>>>>>

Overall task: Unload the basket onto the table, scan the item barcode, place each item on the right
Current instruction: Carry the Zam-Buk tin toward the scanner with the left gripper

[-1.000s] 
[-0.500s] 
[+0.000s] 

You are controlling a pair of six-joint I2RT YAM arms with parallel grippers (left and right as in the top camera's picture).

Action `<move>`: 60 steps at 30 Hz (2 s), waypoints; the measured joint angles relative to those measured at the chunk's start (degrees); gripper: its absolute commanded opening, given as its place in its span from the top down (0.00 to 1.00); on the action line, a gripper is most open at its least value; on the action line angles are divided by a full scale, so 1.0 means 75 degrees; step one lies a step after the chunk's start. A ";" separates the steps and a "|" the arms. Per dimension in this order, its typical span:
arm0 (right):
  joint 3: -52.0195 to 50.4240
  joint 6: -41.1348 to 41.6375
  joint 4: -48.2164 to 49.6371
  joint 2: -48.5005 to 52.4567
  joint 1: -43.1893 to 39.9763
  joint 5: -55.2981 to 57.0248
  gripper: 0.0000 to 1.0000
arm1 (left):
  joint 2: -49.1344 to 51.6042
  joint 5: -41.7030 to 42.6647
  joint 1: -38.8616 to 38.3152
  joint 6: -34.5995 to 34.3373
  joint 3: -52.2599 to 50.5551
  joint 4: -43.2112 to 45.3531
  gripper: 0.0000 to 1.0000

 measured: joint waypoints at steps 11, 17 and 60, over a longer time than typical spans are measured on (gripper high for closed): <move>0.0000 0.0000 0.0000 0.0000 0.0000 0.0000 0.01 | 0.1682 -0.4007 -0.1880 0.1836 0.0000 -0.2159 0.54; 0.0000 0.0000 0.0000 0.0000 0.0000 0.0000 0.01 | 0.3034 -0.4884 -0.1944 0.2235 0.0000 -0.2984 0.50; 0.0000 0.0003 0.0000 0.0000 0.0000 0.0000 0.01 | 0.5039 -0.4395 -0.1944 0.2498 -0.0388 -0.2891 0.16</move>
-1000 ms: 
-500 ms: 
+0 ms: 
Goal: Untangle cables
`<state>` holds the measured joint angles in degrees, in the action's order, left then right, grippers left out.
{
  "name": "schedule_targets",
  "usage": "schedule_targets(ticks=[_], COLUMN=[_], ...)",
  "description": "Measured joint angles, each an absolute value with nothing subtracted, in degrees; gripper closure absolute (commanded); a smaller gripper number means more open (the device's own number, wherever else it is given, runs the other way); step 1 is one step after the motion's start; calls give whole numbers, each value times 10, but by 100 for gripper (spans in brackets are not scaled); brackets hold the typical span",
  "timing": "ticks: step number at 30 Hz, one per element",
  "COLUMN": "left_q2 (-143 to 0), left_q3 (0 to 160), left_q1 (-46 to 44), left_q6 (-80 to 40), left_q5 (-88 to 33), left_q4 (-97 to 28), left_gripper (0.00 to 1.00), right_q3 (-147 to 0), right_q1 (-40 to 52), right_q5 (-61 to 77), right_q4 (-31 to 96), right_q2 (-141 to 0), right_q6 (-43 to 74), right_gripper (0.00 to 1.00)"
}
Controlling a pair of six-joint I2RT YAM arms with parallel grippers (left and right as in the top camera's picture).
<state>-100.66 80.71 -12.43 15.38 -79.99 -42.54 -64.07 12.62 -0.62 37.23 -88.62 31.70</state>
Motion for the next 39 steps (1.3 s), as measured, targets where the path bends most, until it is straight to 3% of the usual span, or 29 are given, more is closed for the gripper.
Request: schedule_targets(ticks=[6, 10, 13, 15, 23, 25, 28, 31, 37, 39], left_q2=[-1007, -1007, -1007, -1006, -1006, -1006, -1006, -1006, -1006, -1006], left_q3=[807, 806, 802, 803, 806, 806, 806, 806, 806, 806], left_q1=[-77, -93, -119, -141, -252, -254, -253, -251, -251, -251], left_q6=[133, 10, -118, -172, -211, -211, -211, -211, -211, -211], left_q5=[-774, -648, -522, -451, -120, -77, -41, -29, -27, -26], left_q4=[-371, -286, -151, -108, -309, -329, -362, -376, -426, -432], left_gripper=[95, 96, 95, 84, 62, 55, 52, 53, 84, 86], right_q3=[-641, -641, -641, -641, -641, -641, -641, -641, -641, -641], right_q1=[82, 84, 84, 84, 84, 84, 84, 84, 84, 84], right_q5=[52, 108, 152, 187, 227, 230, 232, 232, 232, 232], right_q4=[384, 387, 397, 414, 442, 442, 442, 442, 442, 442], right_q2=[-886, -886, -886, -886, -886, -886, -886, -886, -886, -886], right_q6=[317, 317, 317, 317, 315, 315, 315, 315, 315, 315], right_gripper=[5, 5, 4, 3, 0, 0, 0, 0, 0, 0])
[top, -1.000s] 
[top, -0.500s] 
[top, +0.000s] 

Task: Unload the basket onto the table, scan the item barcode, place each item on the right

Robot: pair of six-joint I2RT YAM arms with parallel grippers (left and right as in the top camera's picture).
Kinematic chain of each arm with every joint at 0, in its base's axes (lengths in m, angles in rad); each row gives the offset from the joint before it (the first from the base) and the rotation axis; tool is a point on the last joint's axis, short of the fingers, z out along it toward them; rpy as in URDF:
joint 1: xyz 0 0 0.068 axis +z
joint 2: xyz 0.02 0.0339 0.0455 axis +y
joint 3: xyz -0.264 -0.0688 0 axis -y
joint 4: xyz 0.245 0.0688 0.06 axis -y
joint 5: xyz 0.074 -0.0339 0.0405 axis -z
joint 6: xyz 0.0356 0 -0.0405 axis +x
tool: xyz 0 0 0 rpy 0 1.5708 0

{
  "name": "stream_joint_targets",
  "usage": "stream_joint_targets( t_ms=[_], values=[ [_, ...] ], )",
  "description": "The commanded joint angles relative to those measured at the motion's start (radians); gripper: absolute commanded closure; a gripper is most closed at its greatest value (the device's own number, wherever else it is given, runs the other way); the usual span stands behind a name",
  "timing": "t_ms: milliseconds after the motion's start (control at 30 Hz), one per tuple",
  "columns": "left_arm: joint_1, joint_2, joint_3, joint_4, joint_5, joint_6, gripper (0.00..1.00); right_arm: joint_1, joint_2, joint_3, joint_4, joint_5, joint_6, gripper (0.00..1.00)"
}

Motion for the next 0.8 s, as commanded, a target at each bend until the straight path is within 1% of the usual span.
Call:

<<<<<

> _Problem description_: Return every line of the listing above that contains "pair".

> _Your response_:
You are controlling a pair of six-joint I2RT YAM arms with parallel grippers (left and right as in the top camera's picture).
Controlling a pair of six-joint I2RT YAM arms with parallel grippers (left and right as in the top camera's picture).
Robot: pair of six-joint I2RT YAM arms with parallel grippers (left and right as in the top camera's picture).

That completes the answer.